◆ **Dataset content**
********

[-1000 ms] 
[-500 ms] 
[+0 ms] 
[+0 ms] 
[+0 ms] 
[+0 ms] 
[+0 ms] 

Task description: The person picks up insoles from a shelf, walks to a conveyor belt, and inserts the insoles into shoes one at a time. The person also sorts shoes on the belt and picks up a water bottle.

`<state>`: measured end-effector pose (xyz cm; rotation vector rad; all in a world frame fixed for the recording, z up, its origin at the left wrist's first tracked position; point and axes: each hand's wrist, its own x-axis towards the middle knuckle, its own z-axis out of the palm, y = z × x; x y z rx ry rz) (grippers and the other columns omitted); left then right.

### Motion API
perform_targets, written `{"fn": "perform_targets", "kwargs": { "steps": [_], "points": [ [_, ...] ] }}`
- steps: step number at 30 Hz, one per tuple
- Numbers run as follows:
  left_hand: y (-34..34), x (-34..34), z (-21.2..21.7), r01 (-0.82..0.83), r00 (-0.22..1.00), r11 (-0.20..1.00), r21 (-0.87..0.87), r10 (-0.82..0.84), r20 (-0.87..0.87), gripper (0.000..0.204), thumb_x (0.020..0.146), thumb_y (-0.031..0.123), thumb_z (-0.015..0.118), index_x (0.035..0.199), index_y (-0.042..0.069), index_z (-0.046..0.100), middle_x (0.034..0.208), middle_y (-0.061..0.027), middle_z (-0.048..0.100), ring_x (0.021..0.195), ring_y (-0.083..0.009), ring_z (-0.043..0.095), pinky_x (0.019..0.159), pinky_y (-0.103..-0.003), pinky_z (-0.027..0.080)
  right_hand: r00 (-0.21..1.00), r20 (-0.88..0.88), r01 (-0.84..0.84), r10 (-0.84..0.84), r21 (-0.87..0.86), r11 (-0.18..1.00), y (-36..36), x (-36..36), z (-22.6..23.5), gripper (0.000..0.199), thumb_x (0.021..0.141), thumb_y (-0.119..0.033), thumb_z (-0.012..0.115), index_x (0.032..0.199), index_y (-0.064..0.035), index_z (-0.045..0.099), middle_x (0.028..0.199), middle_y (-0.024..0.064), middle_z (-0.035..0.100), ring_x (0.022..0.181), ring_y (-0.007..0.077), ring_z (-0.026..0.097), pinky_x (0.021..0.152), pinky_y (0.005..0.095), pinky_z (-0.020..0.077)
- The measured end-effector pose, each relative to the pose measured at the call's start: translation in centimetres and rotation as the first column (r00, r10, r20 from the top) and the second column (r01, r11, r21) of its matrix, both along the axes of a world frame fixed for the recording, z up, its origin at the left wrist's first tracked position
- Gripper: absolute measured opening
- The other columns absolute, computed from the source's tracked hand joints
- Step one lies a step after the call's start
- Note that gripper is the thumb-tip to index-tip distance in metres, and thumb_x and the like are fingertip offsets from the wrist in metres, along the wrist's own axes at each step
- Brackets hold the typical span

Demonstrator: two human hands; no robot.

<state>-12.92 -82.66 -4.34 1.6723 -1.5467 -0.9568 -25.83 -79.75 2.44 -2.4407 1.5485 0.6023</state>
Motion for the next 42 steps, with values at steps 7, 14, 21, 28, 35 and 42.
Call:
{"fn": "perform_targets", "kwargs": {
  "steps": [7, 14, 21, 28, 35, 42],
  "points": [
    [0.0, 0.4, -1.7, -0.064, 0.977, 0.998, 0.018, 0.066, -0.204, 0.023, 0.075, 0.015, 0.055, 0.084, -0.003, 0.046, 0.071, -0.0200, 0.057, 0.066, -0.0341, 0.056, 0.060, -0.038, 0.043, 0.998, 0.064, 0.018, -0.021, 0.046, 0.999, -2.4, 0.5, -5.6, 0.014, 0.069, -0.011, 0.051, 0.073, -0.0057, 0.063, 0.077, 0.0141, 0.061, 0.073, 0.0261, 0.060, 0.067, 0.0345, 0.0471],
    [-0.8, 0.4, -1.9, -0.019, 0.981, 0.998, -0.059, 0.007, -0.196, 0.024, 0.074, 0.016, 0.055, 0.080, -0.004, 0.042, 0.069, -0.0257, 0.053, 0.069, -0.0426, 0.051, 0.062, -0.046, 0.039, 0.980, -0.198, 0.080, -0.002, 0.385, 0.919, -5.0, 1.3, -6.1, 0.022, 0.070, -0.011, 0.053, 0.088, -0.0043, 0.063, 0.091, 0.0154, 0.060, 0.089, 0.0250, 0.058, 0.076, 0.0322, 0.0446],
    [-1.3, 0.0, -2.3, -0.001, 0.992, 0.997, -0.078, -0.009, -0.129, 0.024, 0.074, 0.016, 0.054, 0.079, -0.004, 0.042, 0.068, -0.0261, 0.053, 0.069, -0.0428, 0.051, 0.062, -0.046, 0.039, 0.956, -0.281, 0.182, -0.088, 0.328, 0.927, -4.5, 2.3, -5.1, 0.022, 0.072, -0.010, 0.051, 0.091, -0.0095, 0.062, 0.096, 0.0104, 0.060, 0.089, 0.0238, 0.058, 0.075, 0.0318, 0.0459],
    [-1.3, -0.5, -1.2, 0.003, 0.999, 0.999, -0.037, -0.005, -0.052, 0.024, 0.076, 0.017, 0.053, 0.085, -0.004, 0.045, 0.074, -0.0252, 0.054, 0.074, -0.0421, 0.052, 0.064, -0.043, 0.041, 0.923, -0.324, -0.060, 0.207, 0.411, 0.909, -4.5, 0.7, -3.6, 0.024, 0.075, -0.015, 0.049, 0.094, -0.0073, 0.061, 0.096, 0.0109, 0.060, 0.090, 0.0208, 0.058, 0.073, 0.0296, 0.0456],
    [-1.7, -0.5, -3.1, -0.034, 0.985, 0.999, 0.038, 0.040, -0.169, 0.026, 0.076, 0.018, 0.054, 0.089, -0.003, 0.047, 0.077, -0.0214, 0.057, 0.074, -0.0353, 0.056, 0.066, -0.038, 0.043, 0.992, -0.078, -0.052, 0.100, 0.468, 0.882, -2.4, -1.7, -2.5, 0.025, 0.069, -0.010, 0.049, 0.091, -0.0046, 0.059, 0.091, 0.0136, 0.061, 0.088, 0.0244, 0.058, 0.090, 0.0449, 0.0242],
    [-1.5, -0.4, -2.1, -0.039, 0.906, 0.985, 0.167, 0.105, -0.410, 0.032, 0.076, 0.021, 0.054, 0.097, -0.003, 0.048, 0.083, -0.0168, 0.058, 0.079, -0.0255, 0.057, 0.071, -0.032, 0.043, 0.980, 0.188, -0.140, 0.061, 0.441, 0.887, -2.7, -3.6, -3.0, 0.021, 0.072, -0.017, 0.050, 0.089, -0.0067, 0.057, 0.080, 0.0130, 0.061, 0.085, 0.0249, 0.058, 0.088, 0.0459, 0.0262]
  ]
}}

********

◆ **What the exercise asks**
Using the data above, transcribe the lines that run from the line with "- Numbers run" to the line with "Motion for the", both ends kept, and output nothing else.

◆ **Answer box**
- Numbers run as follows:
  left_hand: y (-34..34), x (-34..34), z (-21.2..21.7), r01 (-0.82..0.83), r00 (-0.22..1.00), r11 (-0.20..1.00), r21 (-0.87..0.87), r10 (-0.82..0.84), r20 (-0.87..0.87), gripper (0.000..0.204), thumb_x (0.020..0.146), thumb_y (-0.031..0.123), thumb_z (-0.015..0.118), index_x (0.035..0.199), index_y (-0.042..0.069), index_z (-0.046..0.100), middle_x (0.034..0.208), middle_y (-0.061..0.027), middle_z (-0.048..0.100), ring_x (0.021..0.195), ring_y (-0.083..0.009), ring_z (-0.043..0.095), pinky_x (0.019..0.159), pinky_y (-0.103..-0.003), pinky_z (-0.027..0.080)
  right_hand: r00 (-0.21..1.00), r20 (-0.88..0.88), r01 (-0.84..0.84), r10 (-0.84..0.84), r21 (-0.87..0.86), r11 (-0.18..1.00), y (-36..36), x (-36..36), z (-22.6..23.5), gripper (0.000..0.199), thumb_x (0.021..0.141), thumb_y (-0.119..0.033), thumb_z (-0.012..0.115), index_x (0.032..0.199), index_y (-0.064..0.035), index_z (-0.045..0.099), middle_x (0.028..0.199), middle_y (-0.024..0.064), middle_z (-0.035..0.100), ring_x (0.022..0.181), ring_y (-0.007..0.077), ring_z (-0.026..0.097), pinky_x (0.021..0.152), pinky_y (0.005..0.095), pinky_z (-0.020..0.077)
- The measured end-effector pose, each relative to the pose measured at the call's start: translation in centimetres and rotation as the first column (r00, r10, r20 from the top) and the second column (r01, r11, r21) of its matrix, both along the axes of a world frame fixed for the recording, z up, its origin at the left wrist's first tracked position
- Gripper: absolute measured opening
- The other columns absolute, computed from the source's tracked hand joints
- Step one lies a step after the call's start
- Note that gripper is the thumb-tip to index-tip distance in metres, and thumb_x and the like are fingertip offsets from the wrist in metres, along the wrist's own axes at each step
- Brackets hold the typical span

Demonstrator: two human hands; no robot.

<state>-12.92 -82.66 -4.34 1.6723 -1.5467 -0.9568 -25.83 -79.75 2.44 -2.4407 1.5485 0.6023</state>
Motion for the next 42 steps, with values at steps 7, 14, 21, 28, 35 and 42.

There is no more to the answer.